***** Records shown *****

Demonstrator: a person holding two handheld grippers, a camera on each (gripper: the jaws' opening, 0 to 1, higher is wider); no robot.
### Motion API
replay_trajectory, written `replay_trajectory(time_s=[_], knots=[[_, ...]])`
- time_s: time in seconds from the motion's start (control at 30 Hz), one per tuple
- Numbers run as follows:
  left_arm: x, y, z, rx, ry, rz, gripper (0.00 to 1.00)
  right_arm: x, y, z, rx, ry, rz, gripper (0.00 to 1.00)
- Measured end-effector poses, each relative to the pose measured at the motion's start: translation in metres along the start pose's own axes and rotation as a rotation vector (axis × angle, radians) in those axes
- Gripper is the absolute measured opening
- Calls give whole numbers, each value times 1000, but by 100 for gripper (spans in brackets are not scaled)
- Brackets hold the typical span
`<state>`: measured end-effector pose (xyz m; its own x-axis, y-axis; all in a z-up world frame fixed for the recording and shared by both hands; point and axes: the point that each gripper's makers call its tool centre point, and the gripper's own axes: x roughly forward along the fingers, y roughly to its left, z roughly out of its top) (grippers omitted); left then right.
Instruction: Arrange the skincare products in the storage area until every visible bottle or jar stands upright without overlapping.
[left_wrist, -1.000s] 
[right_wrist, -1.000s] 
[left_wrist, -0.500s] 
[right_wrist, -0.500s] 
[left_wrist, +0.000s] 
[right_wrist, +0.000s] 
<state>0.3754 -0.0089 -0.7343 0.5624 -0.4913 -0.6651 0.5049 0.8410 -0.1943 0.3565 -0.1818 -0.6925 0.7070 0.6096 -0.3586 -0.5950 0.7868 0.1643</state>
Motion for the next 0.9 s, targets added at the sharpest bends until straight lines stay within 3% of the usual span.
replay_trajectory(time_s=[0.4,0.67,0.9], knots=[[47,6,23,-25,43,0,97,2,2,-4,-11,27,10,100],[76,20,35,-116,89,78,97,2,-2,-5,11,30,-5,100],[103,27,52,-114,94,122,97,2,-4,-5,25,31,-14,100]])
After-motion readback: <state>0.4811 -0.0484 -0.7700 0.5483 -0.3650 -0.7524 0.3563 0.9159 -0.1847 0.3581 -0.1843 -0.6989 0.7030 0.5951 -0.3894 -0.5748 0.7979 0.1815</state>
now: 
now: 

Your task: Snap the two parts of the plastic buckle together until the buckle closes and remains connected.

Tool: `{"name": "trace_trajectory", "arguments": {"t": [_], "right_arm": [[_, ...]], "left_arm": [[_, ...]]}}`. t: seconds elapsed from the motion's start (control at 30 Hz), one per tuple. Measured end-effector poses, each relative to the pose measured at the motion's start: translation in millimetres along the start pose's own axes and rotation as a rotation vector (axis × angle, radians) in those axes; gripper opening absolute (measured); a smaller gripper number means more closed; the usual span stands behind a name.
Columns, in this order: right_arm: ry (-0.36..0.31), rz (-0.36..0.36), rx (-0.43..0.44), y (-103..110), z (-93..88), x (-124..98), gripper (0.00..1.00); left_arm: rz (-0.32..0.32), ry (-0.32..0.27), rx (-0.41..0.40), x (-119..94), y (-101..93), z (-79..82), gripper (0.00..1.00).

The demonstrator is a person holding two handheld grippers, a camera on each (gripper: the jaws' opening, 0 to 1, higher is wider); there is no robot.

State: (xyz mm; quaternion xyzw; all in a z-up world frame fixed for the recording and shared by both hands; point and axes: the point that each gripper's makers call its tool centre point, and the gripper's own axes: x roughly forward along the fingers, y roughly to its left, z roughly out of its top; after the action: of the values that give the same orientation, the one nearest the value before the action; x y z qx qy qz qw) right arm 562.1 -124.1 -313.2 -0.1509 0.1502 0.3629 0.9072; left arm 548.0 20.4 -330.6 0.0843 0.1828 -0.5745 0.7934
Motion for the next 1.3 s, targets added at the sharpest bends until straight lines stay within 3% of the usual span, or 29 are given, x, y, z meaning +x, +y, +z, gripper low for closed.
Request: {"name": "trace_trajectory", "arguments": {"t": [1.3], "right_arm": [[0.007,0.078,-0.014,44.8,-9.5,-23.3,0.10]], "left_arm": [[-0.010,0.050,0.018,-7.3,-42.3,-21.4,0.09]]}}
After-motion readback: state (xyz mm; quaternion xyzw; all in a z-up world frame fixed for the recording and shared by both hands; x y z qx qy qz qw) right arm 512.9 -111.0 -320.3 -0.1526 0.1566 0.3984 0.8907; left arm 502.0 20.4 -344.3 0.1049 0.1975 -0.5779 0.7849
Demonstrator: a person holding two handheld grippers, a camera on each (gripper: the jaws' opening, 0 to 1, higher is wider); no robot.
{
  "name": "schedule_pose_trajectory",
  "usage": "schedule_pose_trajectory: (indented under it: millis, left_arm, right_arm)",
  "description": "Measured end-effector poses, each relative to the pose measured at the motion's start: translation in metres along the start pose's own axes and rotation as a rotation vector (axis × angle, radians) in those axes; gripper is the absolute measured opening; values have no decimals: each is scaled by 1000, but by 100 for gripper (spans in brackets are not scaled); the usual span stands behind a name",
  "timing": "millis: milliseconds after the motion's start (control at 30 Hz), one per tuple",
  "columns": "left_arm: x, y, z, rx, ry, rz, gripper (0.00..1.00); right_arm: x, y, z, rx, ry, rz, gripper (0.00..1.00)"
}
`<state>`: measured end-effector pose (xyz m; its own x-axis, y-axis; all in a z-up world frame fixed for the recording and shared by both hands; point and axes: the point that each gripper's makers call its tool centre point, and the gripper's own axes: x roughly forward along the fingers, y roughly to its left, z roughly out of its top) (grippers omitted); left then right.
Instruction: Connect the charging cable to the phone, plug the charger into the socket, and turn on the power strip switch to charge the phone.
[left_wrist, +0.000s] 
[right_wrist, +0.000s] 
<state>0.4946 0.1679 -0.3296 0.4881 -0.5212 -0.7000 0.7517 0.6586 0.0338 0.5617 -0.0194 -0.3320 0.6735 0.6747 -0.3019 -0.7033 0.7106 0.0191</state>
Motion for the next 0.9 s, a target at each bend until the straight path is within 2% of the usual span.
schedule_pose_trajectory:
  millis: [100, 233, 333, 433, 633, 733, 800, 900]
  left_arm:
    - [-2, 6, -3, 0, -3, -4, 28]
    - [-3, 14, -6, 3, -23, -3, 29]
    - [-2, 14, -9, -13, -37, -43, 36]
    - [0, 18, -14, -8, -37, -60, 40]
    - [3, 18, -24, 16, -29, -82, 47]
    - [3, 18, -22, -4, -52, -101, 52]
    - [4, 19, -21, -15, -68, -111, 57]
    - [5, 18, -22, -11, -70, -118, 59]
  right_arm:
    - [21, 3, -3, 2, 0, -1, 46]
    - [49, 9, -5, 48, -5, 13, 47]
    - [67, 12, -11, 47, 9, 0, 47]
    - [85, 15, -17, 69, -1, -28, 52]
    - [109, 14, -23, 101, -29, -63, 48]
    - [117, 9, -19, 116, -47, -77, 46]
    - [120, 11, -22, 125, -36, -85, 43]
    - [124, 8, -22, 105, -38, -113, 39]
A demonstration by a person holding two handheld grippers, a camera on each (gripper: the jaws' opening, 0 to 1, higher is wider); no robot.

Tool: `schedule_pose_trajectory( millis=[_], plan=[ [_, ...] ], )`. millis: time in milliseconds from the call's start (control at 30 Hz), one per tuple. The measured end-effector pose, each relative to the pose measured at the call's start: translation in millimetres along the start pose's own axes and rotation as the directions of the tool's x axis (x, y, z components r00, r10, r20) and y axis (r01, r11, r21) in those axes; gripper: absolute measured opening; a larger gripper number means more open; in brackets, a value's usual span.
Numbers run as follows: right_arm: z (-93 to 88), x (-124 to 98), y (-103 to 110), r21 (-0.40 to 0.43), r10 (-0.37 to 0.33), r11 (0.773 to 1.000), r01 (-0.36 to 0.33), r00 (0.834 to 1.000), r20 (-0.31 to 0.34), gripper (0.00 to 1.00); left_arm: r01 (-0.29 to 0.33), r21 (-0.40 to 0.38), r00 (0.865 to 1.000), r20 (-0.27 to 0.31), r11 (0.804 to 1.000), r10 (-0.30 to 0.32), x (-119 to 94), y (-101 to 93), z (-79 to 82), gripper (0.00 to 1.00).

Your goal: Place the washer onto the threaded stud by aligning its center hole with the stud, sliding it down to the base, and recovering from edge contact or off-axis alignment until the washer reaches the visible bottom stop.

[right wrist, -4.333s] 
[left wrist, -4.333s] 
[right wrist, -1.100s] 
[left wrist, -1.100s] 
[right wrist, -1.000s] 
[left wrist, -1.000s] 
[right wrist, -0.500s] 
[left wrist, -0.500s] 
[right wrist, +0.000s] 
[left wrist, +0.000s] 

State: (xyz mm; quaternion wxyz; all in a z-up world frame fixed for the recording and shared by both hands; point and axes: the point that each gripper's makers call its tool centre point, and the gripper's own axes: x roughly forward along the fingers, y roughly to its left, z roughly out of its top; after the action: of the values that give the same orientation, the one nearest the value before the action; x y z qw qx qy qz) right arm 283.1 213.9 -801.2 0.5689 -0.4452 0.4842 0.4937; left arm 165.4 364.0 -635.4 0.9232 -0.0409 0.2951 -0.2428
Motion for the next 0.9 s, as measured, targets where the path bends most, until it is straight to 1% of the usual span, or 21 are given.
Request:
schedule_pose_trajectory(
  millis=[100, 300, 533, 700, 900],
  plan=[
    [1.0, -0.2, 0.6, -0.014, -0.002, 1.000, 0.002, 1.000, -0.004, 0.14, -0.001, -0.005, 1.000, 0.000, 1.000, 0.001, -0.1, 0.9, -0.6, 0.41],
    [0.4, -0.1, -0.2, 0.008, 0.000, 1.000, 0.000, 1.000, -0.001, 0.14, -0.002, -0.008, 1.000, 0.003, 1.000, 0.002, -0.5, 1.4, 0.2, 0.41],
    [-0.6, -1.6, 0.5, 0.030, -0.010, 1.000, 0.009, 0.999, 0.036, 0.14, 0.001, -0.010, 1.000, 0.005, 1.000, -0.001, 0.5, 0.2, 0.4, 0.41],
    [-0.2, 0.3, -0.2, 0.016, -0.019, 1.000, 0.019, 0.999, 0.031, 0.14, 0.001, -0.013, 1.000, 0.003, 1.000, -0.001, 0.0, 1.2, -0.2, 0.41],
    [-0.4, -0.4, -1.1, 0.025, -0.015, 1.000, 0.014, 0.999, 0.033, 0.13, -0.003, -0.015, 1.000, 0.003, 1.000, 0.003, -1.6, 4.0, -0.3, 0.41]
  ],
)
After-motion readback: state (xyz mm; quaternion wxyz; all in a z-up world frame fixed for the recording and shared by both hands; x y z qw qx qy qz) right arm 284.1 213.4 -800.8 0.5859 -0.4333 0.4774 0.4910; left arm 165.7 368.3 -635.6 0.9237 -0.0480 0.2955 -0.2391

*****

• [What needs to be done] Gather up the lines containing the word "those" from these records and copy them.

• [Response]
- Measured end-effector poses, each relative to the pose measured at the motion's start: translation in metres along the start pose's own axes and rotation as a rotation vector (axis × angle, radians) in those axes
Tool: `{"name": "trace_trajectory", "arguments": {"t": [_], "right_arm": [[_, ...]], "left_arm": [[_, ...]]}}`. t: seconds elapsed from the motion's start (control at 30 Hz), one per tuple. Measured end-effector poses, each relative to the pose measured at the motion's start: translation in millimetres along the start pose's own axes and rotation as a rotation vector (axis × angle, radians) in those axes; gripper opening absolute (measured); a smaller gripper number means more closed; the usual span stands behind a name.
  "description": "Measured end-effector poses, each relative to the pose measured at the motion's start: translation in metres along the start pose's own axes and rotation as a rotation vector (axis × angle, radians) in those axes; gripper is the absolute measured opening; values have no decimals: each is scaled by 1000, but by 100 for gripper (spans in brackets are not scaled); the usual span stands behind a name",
Tool: `schedule_pose_trajectory( millis=[_], plan=[ [_, ...] ], )`. millis: time in milliseconds from the call's start (control at 30 Hz), one per tuple. The measured end-effector pose, each relative to the pose measured at the call's start: translation in millimetres along the start pose's own axes and rotation as the directions of the tool's x axis (x, y, z components r00, r10, r20) and y axis (r01, r11, r21) in those axes; gripper: absolute measured opening; a larger gripper number means more open; in brackets, a value's usual span.

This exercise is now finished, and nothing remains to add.